Print the listing exactly.
==========
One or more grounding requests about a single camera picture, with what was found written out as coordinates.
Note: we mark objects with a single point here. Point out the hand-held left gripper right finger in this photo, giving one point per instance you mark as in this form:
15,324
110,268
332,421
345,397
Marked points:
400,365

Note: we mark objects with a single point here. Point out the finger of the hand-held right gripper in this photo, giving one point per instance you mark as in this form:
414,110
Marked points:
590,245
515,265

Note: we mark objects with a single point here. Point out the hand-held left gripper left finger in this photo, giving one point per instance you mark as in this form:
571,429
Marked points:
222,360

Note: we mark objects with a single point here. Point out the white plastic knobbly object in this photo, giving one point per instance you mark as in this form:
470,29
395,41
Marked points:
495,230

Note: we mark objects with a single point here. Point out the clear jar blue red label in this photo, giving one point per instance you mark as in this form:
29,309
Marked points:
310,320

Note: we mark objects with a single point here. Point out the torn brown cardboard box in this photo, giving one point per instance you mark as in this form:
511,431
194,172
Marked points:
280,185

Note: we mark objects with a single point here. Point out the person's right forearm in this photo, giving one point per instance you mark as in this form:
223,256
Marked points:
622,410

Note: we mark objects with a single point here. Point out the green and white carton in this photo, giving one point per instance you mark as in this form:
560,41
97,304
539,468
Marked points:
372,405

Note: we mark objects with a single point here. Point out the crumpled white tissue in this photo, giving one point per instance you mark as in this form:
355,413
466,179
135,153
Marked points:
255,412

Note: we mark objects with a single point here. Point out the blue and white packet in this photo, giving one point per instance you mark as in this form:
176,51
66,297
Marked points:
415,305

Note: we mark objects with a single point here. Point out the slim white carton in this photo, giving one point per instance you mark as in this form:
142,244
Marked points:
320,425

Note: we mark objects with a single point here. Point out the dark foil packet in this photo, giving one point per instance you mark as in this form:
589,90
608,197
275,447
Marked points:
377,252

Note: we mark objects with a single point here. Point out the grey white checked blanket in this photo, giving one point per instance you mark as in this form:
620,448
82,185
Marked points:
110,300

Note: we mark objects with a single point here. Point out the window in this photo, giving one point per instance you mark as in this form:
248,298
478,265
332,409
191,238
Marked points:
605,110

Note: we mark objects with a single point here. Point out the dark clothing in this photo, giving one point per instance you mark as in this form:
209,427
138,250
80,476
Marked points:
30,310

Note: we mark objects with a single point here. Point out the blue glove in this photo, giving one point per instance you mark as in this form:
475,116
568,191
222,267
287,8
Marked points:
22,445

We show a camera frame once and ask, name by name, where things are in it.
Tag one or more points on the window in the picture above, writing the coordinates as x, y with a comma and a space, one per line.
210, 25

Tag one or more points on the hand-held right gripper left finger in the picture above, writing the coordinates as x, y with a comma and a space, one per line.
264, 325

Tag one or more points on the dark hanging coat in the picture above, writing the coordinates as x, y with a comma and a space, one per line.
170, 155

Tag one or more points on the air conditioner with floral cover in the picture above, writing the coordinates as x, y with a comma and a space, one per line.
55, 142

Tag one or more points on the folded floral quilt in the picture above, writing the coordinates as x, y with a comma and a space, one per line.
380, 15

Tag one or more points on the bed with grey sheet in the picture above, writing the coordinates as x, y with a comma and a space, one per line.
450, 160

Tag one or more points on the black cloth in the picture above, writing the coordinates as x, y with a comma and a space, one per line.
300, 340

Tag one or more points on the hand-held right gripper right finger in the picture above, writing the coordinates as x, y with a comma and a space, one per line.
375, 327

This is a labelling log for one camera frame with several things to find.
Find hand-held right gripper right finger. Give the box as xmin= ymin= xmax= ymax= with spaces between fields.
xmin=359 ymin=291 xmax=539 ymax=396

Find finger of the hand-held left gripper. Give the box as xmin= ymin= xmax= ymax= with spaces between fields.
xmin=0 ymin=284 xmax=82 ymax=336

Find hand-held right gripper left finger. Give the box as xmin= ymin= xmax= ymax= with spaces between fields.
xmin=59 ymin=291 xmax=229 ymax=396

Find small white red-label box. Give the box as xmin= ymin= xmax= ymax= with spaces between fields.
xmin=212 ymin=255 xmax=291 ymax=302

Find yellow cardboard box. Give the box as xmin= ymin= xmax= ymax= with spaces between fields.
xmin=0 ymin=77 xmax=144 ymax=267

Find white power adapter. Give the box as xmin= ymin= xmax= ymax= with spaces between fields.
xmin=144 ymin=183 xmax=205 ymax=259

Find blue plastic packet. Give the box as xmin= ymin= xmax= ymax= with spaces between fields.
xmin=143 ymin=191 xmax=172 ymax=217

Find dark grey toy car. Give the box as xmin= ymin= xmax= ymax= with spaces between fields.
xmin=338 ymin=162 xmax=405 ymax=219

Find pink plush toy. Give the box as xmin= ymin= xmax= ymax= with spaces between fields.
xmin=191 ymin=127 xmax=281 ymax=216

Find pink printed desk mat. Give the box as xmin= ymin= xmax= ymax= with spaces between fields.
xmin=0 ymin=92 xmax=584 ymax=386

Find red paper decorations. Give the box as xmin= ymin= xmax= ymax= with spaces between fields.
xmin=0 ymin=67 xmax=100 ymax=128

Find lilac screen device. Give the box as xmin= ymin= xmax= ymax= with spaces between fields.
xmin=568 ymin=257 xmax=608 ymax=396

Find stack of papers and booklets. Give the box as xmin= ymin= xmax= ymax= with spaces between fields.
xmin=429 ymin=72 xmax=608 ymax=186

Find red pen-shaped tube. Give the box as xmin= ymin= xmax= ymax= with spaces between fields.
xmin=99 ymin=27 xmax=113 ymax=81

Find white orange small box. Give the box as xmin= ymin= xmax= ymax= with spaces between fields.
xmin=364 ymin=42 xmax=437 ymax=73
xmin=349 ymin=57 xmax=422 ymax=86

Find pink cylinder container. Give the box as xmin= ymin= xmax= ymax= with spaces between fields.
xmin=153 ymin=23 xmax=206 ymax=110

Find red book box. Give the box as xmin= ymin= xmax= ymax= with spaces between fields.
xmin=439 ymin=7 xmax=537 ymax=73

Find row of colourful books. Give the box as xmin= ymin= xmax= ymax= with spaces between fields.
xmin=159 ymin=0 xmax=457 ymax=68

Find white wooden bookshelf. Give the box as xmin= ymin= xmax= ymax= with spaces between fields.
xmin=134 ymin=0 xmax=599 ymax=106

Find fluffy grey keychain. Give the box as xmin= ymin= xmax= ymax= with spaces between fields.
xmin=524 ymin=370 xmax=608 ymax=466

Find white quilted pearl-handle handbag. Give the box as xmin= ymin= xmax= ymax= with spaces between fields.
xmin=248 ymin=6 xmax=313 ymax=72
==========
§ Exercise output:
One or more grounding requests about a single camera picture, with what was found written out as coordinates.
Note: we mark objects with a single point here. Point out the hand-held left gripper right finger in this photo, giving one point per instance you mark as in this form:
15,324
110,268
332,421
345,397
Marked points:
400,365

Note: we mark objects with a single point here. Point out the finger of the hand-held right gripper in this photo, giving one point per instance you mark as in this form:
414,110
Marked points:
590,245
515,265

Note: we mark objects with a single point here. Point out the hand-held left gripper left finger in this photo, giving one point per instance you mark as in this form:
571,429
Marked points:
222,360

Note: we mark objects with a single point here. Point out the white plastic knobbly object in this photo, giving one point per instance you mark as in this form:
470,29
395,41
Marked points:
495,230

Note: we mark objects with a single point here. Point out the clear jar blue red label in this photo, giving one point per instance you mark as in this form:
29,309
Marked points:
310,320

Note: we mark objects with a single point here. Point out the torn brown cardboard box in this photo, giving one point per instance you mark as in this form:
511,431
194,172
Marked points:
280,185

Note: we mark objects with a single point here. Point out the person's right forearm in this photo, giving one point per instance you mark as in this form:
223,256
Marked points:
622,410

Note: we mark objects with a single point here. Point out the green and white carton in this photo, giving one point per instance you mark as in this form:
560,41
97,304
539,468
Marked points:
372,405

Note: we mark objects with a single point here. Point out the crumpled white tissue in this photo, giving one point per instance you mark as in this form:
355,413
466,179
135,153
Marked points:
255,412

Note: we mark objects with a single point here. Point out the blue and white packet in this photo, giving one point per instance you mark as in this form:
176,51
66,297
Marked points:
415,305

Note: we mark objects with a single point here. Point out the slim white carton in this photo, giving one point per instance you mark as in this form:
142,244
Marked points:
320,425

Note: we mark objects with a single point here. Point out the dark foil packet in this photo, giving one point per instance you mark as in this form:
589,90
608,197
275,447
Marked points:
377,252

Note: we mark objects with a single point here. Point out the grey white checked blanket in this photo, giving one point per instance you mark as in this form:
620,448
82,185
Marked points:
110,300

Note: we mark objects with a single point here. Point out the window in this photo, giving one point per instance you mark as in this form:
248,298
478,265
332,409
191,238
Marked points:
605,110

Note: we mark objects with a single point here. Point out the dark clothing in this photo, giving one point per instance you mark as in this form:
209,427
138,250
80,476
Marked points:
30,310

Note: we mark objects with a single point here. Point out the blue glove in this photo, giving one point per instance you mark as in this form:
475,116
568,191
222,267
287,8
Marked points:
22,445

We show a camera frame once and ask, name by name, where things are in it.
Tag one or more points on the window in the picture above, writing the coordinates as x, y with a comma and a space, one per line.
210, 25

Tag one or more points on the hand-held right gripper left finger in the picture above, writing the coordinates as x, y with a comma and a space, one per line.
264, 325

Tag one or more points on the dark hanging coat in the picture above, writing the coordinates as x, y with a comma and a space, one per line.
170, 155

Tag one or more points on the air conditioner with floral cover in the picture above, writing the coordinates as x, y with a comma and a space, one per line.
55, 142

Tag one or more points on the folded floral quilt in the picture above, writing the coordinates as x, y with a comma and a space, one per line.
380, 15

Tag one or more points on the bed with grey sheet in the picture above, writing the coordinates as x, y with a comma and a space, one per line.
450, 160

Tag one or more points on the black cloth in the picture above, writing the coordinates as x, y with a comma and a space, one per line.
300, 340

Tag one or more points on the hand-held right gripper right finger in the picture above, writing the coordinates as x, y with a comma and a space, one per line.
375, 327

This is a labelling log for one camera frame with several things to find.
Find hand-held right gripper right finger. Give the box as xmin= ymin= xmax= ymax= with spaces between fields.
xmin=359 ymin=291 xmax=539 ymax=396

Find finger of the hand-held left gripper. Give the box as xmin= ymin= xmax= ymax= with spaces between fields.
xmin=0 ymin=284 xmax=82 ymax=336

Find hand-held right gripper left finger. Give the box as xmin= ymin= xmax= ymax= with spaces between fields.
xmin=59 ymin=291 xmax=229 ymax=396

Find small white red-label box. Give the box as xmin= ymin= xmax= ymax= with spaces between fields.
xmin=212 ymin=255 xmax=291 ymax=302

Find yellow cardboard box. Give the box as xmin= ymin= xmax= ymax= with spaces between fields.
xmin=0 ymin=77 xmax=144 ymax=267

Find white power adapter. Give the box as xmin= ymin= xmax= ymax= with spaces between fields.
xmin=144 ymin=183 xmax=205 ymax=259

Find blue plastic packet. Give the box as xmin= ymin= xmax= ymax= with spaces between fields.
xmin=143 ymin=191 xmax=172 ymax=217

Find dark grey toy car. Give the box as xmin= ymin= xmax= ymax= with spaces between fields.
xmin=338 ymin=162 xmax=405 ymax=219

Find pink plush toy. Give the box as xmin= ymin= xmax= ymax= with spaces between fields.
xmin=191 ymin=127 xmax=281 ymax=216

Find pink printed desk mat. Give the box as xmin= ymin= xmax= ymax= with spaces between fields.
xmin=0 ymin=92 xmax=584 ymax=386

Find red paper decorations. Give the box as xmin= ymin= xmax= ymax= with spaces between fields.
xmin=0 ymin=67 xmax=100 ymax=128

Find lilac screen device. Give the box as xmin= ymin= xmax= ymax= with spaces between fields.
xmin=568 ymin=257 xmax=608 ymax=396

Find stack of papers and booklets. Give the box as xmin= ymin= xmax= ymax= with spaces between fields.
xmin=429 ymin=72 xmax=608 ymax=186

Find red pen-shaped tube. Give the box as xmin= ymin= xmax= ymax= with spaces between fields.
xmin=99 ymin=27 xmax=113 ymax=81

Find white orange small box. Give the box as xmin= ymin= xmax= ymax= with spaces between fields.
xmin=364 ymin=42 xmax=437 ymax=73
xmin=349 ymin=57 xmax=422 ymax=86

Find pink cylinder container. Give the box as xmin= ymin= xmax= ymax= with spaces between fields.
xmin=153 ymin=23 xmax=206 ymax=110

Find red book box. Give the box as xmin= ymin= xmax= ymax= with spaces between fields.
xmin=439 ymin=7 xmax=537 ymax=73

Find row of colourful books. Give the box as xmin= ymin= xmax= ymax= with spaces between fields.
xmin=159 ymin=0 xmax=457 ymax=68

Find white wooden bookshelf. Give the box as xmin= ymin= xmax= ymax= with spaces between fields.
xmin=134 ymin=0 xmax=599 ymax=106

Find fluffy grey keychain. Give the box as xmin= ymin= xmax= ymax= with spaces between fields.
xmin=524 ymin=370 xmax=608 ymax=466

Find white quilted pearl-handle handbag. Give the box as xmin= ymin= xmax= ymax= with spaces between fields.
xmin=248 ymin=6 xmax=313 ymax=72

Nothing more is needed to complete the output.